Exercise aim: Go through the following data and transcribe exactly the stretch of lines from the one holding "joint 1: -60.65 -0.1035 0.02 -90" to the one holding "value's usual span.", both included.

Listed records:
┌──
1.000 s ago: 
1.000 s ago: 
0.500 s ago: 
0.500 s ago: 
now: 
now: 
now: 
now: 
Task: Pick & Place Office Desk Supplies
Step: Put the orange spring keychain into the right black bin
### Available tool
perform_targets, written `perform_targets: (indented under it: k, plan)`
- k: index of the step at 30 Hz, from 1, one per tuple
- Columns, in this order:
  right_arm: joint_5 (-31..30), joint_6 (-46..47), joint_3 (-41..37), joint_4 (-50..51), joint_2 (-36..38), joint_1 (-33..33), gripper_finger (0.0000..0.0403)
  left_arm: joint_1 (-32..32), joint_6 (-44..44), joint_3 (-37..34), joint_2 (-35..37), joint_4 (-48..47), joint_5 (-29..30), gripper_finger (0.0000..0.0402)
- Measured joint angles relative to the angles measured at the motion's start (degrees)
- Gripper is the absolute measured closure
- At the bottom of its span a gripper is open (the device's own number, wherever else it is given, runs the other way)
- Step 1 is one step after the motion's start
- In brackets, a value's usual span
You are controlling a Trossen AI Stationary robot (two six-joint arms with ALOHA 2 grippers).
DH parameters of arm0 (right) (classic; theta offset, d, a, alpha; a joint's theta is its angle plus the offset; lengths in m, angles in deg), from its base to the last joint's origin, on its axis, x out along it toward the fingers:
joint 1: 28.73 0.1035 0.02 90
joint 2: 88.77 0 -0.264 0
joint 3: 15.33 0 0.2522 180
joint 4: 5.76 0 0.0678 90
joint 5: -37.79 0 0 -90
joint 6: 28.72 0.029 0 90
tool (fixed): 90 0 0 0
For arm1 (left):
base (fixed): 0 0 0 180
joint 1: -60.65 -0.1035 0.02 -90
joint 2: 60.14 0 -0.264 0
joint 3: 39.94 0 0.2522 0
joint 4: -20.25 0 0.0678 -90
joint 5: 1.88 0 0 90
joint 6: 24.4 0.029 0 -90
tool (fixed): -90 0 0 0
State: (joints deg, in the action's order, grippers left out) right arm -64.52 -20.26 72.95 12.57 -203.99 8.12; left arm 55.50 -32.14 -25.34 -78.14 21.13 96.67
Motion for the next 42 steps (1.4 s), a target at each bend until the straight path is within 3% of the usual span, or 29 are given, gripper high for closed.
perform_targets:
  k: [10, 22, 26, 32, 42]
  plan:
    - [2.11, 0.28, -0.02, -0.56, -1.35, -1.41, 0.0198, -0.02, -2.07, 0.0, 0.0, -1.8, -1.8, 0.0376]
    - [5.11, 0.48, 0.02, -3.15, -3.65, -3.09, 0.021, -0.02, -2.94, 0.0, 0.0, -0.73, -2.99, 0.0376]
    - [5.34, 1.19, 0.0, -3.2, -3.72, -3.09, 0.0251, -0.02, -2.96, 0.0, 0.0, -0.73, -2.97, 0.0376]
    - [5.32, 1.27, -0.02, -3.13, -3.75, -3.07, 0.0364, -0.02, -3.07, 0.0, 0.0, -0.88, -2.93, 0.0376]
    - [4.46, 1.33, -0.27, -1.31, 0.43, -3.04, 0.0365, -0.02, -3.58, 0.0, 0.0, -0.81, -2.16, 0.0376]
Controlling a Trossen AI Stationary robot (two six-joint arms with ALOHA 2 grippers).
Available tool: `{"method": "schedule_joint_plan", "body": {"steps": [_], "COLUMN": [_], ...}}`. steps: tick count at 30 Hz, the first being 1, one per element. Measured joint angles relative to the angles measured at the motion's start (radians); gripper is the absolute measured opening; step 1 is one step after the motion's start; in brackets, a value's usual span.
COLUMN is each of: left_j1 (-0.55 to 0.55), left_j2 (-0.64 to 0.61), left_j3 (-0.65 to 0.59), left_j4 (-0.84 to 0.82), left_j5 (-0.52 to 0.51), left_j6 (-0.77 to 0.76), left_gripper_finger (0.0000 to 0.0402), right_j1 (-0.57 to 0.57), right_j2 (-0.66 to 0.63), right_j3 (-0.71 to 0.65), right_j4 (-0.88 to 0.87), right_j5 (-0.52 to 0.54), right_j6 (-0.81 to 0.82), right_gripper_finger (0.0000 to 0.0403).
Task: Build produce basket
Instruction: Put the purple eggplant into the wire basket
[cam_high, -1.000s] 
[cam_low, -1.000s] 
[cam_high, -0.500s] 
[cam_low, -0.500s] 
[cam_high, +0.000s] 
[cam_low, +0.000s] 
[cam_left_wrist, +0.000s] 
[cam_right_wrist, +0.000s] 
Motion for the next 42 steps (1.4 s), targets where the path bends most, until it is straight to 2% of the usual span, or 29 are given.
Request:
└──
Task output:
joint 1: -60.65 -0.1035 0.02 -90
joint 2: 60.14 0 -0.264 0
joint 3: 39.94 0 0.2522 0
joint 4: -20.25 0 0.0678 -90
joint 5: 1.88 0 0 90
joint 6: 24.4 0.029 0 -90
tool (fixed): -90 0 0 0
State: (joints deg, in the action's order, grippers left out) right arm -64.52 -20.26 72.95 12.57 -203.99 8.12; left arm 55.50 -32.14 -25.34 -78.14 21.13 96.67
Motion for the next 42 steps (1.4 s), a target at each bend until the straight path is within 3% of the usual span, or 29 are given, gripper high for closed.
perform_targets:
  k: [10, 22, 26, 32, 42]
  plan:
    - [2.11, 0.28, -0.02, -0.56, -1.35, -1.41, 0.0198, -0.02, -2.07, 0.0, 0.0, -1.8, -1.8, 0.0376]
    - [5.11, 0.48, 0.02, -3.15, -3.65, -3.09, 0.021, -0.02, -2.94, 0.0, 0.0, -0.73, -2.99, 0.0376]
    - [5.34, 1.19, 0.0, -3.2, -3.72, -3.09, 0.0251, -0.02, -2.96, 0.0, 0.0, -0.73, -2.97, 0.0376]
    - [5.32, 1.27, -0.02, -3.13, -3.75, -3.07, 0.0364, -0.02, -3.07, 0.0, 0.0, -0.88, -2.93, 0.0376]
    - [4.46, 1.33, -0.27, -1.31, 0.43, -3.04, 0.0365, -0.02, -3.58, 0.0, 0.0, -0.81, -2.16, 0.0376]
Controlling a Trossen AI Stationary robot (two six-joint arms with ALOHA 2 grippers).
Available tool: `{"method": "schedule_joint_plan", "body": {"steps": [_], "COLUMN": [_], ...}}`. steps: tick count at 30 Hz, the first being 1, one per element. Measured joint angles relative to the angles measured at the motion's start (radians); gripper is the absolute measured opening; step 1 is one step after the motion's start; in brackets, a value's usual span.

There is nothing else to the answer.